The influence of a venture's early success, along with its potential negative repercussions on future growth and success, is an underexamined area in understanding organizational behavior and future innovation. This research aims to explore how initial success influences organizational learning processes and subsequent innovation behaviors in young medical device firms within the United States, specializing in Cardiovascular, Orthopedic, and Radiology fields. Leveraging an original dataset sourced from FDA records, Crunchbase, LinkedIn profiles, PatentsView, and web searches, the study investigates the effects of early success. It uncovers that while early success positively influences subsequent exploitative product success, it detrimentally affects exploratory product success.
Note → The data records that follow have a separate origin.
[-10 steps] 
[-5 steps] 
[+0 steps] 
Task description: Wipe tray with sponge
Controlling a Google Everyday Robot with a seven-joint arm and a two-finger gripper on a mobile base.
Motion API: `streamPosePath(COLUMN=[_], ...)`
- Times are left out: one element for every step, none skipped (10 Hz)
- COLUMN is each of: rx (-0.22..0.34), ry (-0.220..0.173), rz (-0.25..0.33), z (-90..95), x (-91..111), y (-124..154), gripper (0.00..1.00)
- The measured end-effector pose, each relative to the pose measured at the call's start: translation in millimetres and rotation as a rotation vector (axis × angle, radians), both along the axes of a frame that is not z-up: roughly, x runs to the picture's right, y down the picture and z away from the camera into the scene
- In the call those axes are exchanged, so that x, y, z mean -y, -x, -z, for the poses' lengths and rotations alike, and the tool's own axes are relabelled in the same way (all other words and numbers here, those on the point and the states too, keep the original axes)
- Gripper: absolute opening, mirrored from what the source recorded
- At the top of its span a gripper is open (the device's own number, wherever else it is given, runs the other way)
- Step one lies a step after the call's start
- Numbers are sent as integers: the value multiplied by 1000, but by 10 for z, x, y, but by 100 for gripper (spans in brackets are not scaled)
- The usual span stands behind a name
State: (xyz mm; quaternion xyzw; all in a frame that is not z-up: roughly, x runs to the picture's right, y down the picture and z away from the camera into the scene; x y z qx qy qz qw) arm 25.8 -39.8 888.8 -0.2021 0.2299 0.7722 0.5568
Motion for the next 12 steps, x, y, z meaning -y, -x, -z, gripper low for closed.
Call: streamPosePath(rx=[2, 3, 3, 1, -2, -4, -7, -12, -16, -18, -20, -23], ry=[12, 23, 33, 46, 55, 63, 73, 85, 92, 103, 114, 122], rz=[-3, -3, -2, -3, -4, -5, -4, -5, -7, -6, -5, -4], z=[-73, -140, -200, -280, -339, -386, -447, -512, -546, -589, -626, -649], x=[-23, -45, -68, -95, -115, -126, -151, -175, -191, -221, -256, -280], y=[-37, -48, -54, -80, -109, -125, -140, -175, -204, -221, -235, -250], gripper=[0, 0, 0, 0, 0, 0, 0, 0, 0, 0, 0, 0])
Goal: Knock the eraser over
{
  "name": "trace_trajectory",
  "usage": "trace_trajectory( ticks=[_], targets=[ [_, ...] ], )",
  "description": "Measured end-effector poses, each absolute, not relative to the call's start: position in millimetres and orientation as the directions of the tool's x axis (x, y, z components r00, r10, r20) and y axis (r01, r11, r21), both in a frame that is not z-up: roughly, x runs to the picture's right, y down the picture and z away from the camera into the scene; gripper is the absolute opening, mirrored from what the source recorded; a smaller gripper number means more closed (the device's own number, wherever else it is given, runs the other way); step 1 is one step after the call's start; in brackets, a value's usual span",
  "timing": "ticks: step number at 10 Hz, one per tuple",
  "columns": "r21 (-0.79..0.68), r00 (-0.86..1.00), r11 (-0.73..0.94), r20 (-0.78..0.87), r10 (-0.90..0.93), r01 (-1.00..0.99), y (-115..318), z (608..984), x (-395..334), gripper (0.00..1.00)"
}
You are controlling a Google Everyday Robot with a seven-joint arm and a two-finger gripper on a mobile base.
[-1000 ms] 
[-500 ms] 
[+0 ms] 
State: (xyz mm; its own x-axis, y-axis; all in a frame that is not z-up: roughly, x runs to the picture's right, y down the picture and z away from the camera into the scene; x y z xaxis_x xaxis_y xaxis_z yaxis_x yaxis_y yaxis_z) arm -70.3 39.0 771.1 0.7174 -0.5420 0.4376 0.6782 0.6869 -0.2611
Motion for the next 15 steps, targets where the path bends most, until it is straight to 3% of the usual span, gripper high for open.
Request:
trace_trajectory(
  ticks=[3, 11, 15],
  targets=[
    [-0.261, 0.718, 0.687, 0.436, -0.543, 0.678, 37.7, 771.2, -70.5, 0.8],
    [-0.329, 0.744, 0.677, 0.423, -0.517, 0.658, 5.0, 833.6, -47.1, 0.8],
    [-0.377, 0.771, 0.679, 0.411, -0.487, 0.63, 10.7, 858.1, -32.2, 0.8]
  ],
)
Additionally, the research examines the moderating roles of founding team venturing experience and the breadth of inventors' knowledge. This in-depth analysis provides essential insights into the intricate challenges faced by young ventures, emphasizing the delicate balance between early success for survival and its potential long-term impact on innovation performance.

The interplay between individual experience and Artificial Intelligence in predicting firm’s performance

Artyom Yepremyan, Francesco Castellaneta, Bruno Cirillo.

The rapid advancement of Artificial Intelligence (AI) has significantly transformed decision-making processes across various sectors. While firms increasingly depend on AI's predictive abilities, its effectiveness can face obstacles due to factors such as data scarcity and biases. Understanding the interplay between human experience and AI in decision-making is crucial. Some studies underscore the value of accumulated experience in improving forecasting, while others highlight potential biases associated with experience accumulation, potentially hampering adaptability and accuracy.

This study delves into how specific and general individual experiences impact AI's predictive abilities in forecasting firm performance. To do this, we built an extensive dataset comprising financial analysts and NYSE-listed firms from 1983 to 1998. We employed Random Forest (RF) models and individual forecasts to compare their predictive performances and understand how individual experience can train AI models for improved performance. Findings reveal that individuals with extensive firm-specific experience tend to exhibit higher errors in predicting earnings-per-share (EPS) compared to AI algorithms, particularly in uncertain environments. Conversely, individuals with higher levels of general experience displayed reduced errors. Additionally, increased uncertainty amplified the importance of both specific and general experiences, mitigating biases associated with experience accumulation. Furthermore, high firm-specific experience in the training set did not result in higher RF forecasting errors, while higher general experience reduced errors. Both specific and general experiences decreased RF error in higher uncertainty situations. However, in scenarios with increased information asymmetry, higher firm-specific experience in the training set led to increased RF error.

These results underscore the positive impact of diverse experiences, especially under uncertainty, on decision-making and the integration of AI. Specific experiences add nuances, while general experiences broaden perspectives for AI. Nevertheless, high information asymmetry may limit AI's accuracy when predominantly relying on specific experiences. Understanding these dynamics forms a basis for leveraging human experiences to enhance AI capabilities in decision-making contexts.